What to do => Your answer is a copy of every line in the records where "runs" appears.

Data supplied =>
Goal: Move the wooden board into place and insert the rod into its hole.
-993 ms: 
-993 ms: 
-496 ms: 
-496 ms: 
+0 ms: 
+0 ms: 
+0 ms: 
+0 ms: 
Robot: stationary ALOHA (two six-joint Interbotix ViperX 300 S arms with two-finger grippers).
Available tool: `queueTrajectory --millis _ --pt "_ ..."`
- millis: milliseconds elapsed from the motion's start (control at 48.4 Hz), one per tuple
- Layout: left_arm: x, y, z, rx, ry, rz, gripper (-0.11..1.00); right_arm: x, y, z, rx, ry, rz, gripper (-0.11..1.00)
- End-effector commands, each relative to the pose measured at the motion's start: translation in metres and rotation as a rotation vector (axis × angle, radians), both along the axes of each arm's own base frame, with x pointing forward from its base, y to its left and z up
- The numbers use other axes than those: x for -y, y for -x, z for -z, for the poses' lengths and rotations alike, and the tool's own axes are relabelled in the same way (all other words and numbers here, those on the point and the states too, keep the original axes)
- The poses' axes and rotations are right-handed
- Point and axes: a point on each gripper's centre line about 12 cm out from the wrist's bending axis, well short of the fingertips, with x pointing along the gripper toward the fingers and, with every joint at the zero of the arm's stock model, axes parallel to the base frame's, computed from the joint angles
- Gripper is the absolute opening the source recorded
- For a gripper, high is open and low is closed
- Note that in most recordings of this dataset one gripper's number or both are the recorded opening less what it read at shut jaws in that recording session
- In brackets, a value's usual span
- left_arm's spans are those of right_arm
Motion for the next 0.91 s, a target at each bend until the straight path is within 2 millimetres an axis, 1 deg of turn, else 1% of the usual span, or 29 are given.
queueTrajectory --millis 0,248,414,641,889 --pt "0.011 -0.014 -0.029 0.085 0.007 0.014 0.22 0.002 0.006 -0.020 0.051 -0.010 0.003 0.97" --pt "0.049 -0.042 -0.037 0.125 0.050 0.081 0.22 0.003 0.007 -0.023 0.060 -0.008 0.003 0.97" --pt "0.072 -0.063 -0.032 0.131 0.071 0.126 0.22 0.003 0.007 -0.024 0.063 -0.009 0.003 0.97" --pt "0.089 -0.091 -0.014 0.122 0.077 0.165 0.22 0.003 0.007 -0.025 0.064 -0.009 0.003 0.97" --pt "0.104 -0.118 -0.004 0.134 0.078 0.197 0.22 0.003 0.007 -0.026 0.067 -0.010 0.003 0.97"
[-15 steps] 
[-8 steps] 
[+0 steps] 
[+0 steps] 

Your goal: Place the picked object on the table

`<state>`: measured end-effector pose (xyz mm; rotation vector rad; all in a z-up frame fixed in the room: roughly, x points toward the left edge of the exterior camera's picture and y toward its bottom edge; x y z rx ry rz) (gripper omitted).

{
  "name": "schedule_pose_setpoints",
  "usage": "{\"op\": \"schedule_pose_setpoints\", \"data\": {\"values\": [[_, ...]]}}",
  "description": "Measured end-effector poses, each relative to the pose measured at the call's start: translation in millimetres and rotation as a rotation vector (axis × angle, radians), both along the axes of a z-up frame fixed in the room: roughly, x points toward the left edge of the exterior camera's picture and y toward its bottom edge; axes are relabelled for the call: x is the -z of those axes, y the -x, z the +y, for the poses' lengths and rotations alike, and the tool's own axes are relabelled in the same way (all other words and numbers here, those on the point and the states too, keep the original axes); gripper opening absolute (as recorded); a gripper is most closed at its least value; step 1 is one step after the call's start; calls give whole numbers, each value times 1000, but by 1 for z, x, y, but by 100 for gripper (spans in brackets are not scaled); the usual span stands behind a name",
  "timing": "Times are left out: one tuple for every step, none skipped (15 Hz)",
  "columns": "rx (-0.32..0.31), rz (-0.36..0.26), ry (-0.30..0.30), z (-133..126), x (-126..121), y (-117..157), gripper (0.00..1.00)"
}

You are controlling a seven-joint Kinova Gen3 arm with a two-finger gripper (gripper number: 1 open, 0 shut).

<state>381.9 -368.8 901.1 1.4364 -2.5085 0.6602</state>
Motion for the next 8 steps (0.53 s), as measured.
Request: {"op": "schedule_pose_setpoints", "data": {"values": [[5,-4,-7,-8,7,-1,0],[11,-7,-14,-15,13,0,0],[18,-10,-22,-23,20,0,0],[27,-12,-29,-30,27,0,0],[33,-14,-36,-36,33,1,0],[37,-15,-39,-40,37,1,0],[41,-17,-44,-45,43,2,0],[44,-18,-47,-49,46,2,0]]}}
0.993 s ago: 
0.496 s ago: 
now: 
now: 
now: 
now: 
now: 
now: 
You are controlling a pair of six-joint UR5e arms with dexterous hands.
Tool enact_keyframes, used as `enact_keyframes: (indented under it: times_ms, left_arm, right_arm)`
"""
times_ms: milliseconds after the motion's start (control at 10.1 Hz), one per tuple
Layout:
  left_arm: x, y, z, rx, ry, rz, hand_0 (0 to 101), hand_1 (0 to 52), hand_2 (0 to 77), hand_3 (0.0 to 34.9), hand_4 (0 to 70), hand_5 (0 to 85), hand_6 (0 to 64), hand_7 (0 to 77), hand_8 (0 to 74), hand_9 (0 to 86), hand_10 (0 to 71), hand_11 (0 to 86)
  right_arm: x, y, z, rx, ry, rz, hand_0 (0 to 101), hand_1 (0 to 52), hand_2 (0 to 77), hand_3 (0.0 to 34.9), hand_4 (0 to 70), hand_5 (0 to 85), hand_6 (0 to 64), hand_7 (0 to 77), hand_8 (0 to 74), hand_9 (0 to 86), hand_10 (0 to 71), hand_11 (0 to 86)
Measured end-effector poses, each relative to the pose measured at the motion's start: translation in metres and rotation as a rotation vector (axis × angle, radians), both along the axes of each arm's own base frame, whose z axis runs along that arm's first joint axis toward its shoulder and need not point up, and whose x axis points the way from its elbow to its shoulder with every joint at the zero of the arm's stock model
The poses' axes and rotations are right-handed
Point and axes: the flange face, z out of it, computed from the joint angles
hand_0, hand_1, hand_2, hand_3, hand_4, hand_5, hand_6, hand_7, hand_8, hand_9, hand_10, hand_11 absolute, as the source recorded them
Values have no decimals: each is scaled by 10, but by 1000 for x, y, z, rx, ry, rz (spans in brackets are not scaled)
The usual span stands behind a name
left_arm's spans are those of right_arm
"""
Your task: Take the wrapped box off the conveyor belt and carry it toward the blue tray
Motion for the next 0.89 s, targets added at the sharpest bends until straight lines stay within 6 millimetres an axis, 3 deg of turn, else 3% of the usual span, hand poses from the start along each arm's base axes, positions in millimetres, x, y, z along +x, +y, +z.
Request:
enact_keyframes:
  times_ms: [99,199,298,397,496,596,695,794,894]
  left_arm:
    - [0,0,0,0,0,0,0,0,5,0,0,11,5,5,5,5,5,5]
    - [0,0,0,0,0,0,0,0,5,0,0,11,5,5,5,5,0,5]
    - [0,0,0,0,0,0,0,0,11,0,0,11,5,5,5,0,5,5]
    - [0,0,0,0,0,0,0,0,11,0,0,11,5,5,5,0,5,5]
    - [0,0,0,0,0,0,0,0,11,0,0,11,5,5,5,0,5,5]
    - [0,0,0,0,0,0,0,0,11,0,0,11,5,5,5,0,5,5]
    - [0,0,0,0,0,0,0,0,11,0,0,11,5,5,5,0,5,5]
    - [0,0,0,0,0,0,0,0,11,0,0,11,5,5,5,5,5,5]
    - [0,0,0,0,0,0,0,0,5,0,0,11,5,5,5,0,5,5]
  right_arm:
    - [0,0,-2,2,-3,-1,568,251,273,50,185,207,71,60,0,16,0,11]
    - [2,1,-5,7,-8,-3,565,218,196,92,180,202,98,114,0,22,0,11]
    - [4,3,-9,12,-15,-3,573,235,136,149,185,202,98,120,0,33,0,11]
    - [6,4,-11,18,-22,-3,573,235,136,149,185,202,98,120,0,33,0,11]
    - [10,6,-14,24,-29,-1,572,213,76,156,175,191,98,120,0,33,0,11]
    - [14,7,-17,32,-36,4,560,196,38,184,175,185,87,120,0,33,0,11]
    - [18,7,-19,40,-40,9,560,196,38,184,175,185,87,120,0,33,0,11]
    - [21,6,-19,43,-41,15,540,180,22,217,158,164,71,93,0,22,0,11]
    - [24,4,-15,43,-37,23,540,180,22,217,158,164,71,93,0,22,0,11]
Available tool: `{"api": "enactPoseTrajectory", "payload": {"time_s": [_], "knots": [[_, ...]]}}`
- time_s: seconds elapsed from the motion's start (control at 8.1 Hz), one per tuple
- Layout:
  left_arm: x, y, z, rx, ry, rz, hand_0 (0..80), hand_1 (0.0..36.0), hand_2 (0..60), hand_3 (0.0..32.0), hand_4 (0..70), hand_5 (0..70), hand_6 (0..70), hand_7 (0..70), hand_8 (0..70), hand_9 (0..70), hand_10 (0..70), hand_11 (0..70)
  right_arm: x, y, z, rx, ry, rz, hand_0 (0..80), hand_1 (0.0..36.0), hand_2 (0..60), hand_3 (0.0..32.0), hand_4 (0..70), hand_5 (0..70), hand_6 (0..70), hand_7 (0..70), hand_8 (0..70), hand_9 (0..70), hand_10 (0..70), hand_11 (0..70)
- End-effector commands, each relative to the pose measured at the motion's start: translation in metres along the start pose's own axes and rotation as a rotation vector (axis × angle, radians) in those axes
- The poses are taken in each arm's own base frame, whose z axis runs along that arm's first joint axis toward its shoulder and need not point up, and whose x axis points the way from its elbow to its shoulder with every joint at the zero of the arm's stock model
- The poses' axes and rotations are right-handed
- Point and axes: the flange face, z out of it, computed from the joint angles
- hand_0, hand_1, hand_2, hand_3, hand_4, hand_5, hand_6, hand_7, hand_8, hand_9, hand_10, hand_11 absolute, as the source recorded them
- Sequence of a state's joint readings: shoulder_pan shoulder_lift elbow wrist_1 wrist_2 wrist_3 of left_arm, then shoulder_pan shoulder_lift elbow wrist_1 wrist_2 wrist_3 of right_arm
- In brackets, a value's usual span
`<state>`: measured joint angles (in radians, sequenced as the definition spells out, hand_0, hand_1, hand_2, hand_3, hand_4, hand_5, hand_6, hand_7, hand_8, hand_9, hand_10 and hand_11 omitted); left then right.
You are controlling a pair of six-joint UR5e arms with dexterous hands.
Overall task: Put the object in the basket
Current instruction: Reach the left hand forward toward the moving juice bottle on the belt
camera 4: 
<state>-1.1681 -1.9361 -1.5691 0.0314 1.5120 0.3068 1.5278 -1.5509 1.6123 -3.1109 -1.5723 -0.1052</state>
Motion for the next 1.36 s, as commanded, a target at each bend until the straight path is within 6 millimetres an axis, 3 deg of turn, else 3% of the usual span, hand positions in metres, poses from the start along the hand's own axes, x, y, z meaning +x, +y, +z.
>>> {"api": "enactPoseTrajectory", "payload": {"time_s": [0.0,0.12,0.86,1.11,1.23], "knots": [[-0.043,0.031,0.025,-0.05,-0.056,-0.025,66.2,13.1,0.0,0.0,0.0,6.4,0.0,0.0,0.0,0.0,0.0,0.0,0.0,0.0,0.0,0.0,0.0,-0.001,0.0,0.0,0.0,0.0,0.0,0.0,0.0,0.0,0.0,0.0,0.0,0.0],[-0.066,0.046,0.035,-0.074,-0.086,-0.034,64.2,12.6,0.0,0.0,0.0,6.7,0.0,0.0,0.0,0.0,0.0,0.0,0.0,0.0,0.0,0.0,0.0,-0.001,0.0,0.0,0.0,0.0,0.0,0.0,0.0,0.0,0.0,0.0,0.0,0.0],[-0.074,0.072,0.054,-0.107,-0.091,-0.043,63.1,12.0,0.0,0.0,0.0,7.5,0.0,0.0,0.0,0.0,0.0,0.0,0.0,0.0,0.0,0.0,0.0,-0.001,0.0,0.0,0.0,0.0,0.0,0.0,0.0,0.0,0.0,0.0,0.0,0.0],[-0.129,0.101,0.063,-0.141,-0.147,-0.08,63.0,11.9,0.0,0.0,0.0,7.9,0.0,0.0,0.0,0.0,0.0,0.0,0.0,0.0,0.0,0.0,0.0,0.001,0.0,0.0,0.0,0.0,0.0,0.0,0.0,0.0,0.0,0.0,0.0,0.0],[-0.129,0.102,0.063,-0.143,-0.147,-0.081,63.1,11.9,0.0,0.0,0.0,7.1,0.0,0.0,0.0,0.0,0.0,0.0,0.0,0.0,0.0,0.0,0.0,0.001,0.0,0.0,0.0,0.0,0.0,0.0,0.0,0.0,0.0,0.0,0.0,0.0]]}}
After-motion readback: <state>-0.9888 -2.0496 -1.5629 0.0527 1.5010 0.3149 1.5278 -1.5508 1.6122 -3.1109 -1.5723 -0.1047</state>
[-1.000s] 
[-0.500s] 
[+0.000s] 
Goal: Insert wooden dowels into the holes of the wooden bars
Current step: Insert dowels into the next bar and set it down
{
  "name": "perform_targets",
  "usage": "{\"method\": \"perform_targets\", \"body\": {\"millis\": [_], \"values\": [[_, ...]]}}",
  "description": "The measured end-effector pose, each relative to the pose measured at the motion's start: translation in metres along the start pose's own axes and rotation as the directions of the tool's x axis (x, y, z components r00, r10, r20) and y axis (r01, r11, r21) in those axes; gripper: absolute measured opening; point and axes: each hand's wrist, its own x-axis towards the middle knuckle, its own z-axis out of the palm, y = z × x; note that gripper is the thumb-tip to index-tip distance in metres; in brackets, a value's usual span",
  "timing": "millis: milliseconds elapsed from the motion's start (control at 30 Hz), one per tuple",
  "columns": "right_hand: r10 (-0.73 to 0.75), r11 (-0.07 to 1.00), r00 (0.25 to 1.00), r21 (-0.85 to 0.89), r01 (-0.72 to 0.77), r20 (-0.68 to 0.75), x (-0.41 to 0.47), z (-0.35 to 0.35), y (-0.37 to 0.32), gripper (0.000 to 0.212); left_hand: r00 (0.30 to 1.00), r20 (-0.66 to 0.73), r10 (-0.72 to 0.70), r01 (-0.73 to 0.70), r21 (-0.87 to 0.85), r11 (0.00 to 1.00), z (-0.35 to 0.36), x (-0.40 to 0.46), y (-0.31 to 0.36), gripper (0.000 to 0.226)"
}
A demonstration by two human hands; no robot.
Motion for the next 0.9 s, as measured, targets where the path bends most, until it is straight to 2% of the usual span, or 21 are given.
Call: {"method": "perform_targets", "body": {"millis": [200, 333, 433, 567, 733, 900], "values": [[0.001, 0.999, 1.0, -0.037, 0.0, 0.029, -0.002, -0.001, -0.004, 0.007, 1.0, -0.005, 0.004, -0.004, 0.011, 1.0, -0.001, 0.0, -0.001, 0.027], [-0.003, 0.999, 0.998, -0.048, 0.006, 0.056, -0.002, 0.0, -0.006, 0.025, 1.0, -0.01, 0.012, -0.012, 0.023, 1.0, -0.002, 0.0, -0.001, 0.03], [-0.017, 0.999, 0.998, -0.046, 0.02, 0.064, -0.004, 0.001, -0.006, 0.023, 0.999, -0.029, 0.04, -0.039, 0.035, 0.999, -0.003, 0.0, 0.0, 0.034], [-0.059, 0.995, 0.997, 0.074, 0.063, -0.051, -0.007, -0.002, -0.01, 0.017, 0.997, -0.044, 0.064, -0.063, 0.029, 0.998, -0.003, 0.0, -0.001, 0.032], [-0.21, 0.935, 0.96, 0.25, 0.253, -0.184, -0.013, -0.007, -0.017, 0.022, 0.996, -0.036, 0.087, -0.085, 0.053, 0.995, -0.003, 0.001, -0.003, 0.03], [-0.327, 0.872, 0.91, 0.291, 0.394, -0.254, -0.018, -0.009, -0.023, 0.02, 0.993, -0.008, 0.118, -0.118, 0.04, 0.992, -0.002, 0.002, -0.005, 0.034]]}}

Task solution =>
Measured end-effector poses, each relative to the pose measured at the motion's start: translation in metres and rotation as a rotation vector (axis × angle, radians), both along the axes of each arm's own base frame, whose z axis runs along that arm's first joint axis toward its shoulder and need not point up, and whose x axis points the way from its elbow to its shoulder with every joint at the zero of the arm's stock model
- The poses are taken in each arm's own base frame, whose z axis runs along that arm's first joint axis toward its shoulder and need not point up, and whose x axis points the way from its elbow to its shoulder with every joint at the zero of the arm's stock model

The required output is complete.